F. Instrumentation Filter Classes

1. Thorax Spine and Pendulum Accelerations

Section 572.137(m)(3)(ii) specifies CFC Class 1000 filters for conditioning the spine and pendulum acceleration signals. The Alliance and FTSS recommended that the agency change this specification to Class 180 because Class 1000 is too high for the pendulum acceleration measurement during impact with the dummy, and to remain consistent with SAE-J211.

NHTSA agrees with the Alliance and FTSS comments regarding § 572.137(m)(3)(ii). The current specification of Class 1000 is too high for the intended application and is not consistent with SAE-J211 Recommended Practice and similar specifications in the final rules for other dummies. The agency notes that it is a typographical error.
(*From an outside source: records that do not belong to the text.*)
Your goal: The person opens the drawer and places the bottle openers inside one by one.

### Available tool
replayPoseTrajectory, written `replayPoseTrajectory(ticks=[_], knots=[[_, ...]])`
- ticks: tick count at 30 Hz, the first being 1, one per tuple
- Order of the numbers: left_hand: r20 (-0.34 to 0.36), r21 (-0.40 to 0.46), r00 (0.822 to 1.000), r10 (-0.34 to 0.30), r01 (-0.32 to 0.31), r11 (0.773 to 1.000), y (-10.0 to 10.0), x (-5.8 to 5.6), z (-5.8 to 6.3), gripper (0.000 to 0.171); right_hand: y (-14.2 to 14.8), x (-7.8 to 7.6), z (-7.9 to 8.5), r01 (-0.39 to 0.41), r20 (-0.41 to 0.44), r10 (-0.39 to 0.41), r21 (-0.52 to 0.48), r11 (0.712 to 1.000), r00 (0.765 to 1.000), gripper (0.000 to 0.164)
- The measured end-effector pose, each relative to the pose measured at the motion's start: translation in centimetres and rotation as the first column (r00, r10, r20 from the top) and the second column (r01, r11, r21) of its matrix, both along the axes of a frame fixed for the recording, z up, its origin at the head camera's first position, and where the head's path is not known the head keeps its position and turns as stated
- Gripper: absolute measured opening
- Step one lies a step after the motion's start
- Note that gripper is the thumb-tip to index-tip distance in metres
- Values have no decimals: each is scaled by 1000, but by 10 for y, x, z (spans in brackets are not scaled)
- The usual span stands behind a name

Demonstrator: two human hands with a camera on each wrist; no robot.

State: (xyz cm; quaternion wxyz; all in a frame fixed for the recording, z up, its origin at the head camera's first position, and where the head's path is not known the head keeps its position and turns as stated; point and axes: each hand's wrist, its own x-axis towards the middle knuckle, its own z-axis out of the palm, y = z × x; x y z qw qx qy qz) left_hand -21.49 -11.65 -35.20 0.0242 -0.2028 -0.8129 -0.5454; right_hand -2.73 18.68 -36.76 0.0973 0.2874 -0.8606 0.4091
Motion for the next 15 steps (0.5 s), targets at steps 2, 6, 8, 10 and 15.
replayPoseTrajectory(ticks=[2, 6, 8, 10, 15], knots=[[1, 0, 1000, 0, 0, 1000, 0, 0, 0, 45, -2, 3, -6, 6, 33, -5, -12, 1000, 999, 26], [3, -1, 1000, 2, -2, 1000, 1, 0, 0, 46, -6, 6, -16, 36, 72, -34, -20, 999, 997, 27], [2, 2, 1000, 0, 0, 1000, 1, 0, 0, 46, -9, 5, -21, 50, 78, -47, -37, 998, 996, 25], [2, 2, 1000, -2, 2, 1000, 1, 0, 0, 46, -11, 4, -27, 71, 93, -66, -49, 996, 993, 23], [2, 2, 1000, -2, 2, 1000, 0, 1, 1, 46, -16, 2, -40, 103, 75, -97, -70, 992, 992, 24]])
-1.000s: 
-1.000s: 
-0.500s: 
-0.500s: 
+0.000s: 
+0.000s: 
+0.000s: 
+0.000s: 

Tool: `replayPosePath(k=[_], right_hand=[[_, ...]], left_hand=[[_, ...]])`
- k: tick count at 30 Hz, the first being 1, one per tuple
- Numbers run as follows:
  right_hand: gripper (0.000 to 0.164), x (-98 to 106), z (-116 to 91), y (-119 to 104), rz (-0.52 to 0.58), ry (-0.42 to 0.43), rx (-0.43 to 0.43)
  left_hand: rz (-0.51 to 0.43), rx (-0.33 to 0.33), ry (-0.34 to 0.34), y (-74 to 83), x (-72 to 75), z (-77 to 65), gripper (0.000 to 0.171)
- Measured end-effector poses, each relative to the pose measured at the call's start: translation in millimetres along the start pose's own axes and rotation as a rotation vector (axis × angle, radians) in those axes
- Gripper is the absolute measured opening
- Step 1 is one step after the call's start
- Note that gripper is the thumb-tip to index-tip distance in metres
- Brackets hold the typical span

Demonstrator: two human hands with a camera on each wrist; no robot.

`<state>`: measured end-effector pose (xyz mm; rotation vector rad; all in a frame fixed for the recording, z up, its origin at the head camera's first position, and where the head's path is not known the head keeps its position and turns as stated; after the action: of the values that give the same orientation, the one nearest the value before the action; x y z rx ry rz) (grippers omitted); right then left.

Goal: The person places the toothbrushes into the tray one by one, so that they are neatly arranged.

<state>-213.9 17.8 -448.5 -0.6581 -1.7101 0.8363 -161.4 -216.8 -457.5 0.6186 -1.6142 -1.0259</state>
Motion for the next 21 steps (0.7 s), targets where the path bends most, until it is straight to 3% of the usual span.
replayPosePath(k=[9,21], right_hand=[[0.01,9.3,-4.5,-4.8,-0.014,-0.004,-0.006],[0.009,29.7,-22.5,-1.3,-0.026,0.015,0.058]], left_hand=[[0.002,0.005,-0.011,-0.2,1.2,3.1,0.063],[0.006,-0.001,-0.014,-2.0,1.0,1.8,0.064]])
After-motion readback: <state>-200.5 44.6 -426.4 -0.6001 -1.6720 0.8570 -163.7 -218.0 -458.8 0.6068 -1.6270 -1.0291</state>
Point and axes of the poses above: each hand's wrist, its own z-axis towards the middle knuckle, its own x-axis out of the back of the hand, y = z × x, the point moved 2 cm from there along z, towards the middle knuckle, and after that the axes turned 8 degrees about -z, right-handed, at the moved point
Accordingly, the agency is correcting this error by revising “572.137(m)(3)(ii) to read as follows:

(ii) Spine and pendulum accelerations—Class 180

2. Sternum Deflection

Section 572.137(m)(3)(iii) specifies the sternum deflection signal filters at Class 180. The Alliance recommended that the agency change this specification to Class 600 to remain consistent with SAE-J211.

NHTSA notes that the Class 180 specification in “572.137(m)(3)(iii) is in line with the specification for the Hybrid III 50th percentile male dummy. The agency believes this specification is sufficient for direct chest deflection measurement. However, Class 600 data are needed if a V*C measurement is to be made. NHTSA does not require the measurement of V*C, but the agency has no objection to filtering the data to a higher CFC class since that level data is suitable for both the deflection and V*C measurements. Accordingly, the agency is revising § 572.137(m)(3)(iii) to read as follows:

(iii) Sternum deflection—Class 600

3. Lower Leg

Section 572.137(m)(6) specifies the femur forces filters at Class 600. The Alliance and FTSS recommended that the agency revise this paragraph to include a knee pendulum filter, also of Class 600, to remain consistent with SAE-J211.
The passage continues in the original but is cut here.